Wasn’t it UN Ambassador Samantha Power, the genocide expert (which shows how little you need to know to be hailed as an expert), who talked about “responsibility to protect”? Didn’t she, and U.S. government policy, begin by talking about saving Libyan civilians and end with a Libyan murder of American officials?
Meanwhile the UN has asked for $5 billion in humanitarian aid to Syria, much of which will go to neighboring countries to help refugees. There are now said to be 1.6 million refugees, with that number perhaps to double by the end of the year. The need is desperate. Up to half the population of the country needs help.
But who would administer that help? Presumably, no aid would be handed out to the regime to use in areas it controls, so other than Jordan, Turkey, and Lebanon (to help refugees), the money would end up in the hands of al-Qaeda, the Salafists, and the Muslim Brotherhood (to steal, pay their own people salaries, and to use to consolidate their power over different areas).
The United States is considering taking in hundreds of thousands of people who would probably be mostly resettled in California, Illinois, Florida, Pennsylvania, Maryland and Virginia.

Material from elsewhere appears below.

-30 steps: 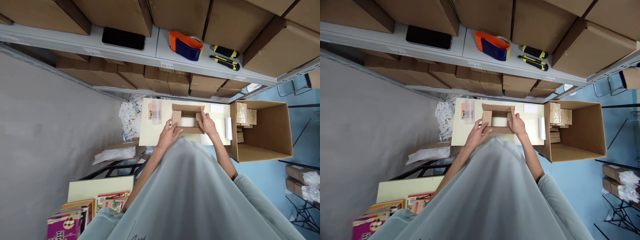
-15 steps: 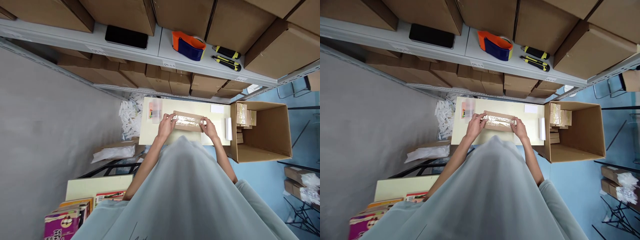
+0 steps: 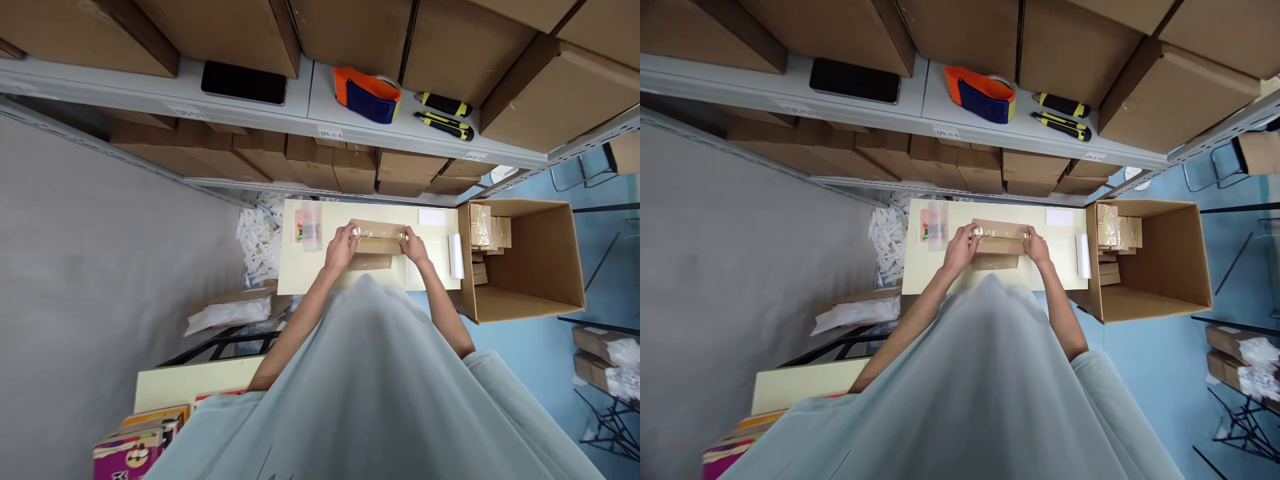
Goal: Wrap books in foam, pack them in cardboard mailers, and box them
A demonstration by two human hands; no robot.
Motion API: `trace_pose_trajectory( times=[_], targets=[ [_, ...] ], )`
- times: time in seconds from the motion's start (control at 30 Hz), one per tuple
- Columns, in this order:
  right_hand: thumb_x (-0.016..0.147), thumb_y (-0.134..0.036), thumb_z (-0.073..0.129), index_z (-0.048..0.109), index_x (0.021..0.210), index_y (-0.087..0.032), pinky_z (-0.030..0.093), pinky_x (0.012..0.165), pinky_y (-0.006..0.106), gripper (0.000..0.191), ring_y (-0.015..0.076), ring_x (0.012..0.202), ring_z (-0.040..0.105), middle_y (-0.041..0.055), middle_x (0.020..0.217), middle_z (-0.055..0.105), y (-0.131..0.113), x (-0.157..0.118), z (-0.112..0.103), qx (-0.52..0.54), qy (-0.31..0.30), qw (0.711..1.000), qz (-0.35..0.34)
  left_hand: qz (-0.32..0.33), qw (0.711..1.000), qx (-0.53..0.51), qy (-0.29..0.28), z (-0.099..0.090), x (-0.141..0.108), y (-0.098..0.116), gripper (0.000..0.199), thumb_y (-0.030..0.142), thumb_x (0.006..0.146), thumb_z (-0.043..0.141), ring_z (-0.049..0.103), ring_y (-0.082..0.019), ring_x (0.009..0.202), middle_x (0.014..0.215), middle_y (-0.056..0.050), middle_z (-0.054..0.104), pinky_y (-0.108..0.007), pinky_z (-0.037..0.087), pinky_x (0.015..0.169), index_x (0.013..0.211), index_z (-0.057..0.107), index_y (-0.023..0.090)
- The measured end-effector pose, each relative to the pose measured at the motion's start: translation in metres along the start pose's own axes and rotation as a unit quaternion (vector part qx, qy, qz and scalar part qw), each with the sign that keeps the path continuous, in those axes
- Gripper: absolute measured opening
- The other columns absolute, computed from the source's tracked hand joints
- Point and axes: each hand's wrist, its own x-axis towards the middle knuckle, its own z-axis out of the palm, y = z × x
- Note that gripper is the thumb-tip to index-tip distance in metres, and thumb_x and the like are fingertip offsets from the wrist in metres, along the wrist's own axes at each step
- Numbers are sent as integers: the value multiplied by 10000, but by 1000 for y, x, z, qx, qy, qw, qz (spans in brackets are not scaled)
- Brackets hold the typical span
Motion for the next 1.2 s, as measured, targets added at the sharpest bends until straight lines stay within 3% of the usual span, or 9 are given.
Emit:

Power and National Security Council director Susan Rice are known to favor receiving many refugees.
Yet the policy is based on an illusion. Let’s say that weapons are given to the rebels. Will they win the war? Will that reduce civilian casualties? Which side will kill more people? Is a rebel victory going to make Syria a better place, more of a democracy? How many more refugees would a rebel victory generate? Say about 30 percent are Alawites, Christians, and Druze who would be oppressed by a rebel triumph, as would relatively secular Sunni urban middle-class Muslims. They might flee the country. How many new wars will come out of the Syrian civil war?
This does not in any way mean one should want the Assad regime—which is a pro-Iran, pro-Hizballah, oppressive and anti-American government—to win. Yet it isn’t winning the war, but merely making local gains to control the minimum territory for its survival.
Let’s put it this way: a U.S. and Western intervention in Syria is more problematic than the interventions in Afghanistan, Iraq, and Libya put together. It very well might produce a worse political solution than in Egypt (where cabinet members discuss how the United States is an enemy against which war might be waged) or Tunisia. It can almost be guaranteed to be worse than Iraq.
This is a very dangerous, risky, and likely failed policy that is being set in motion here.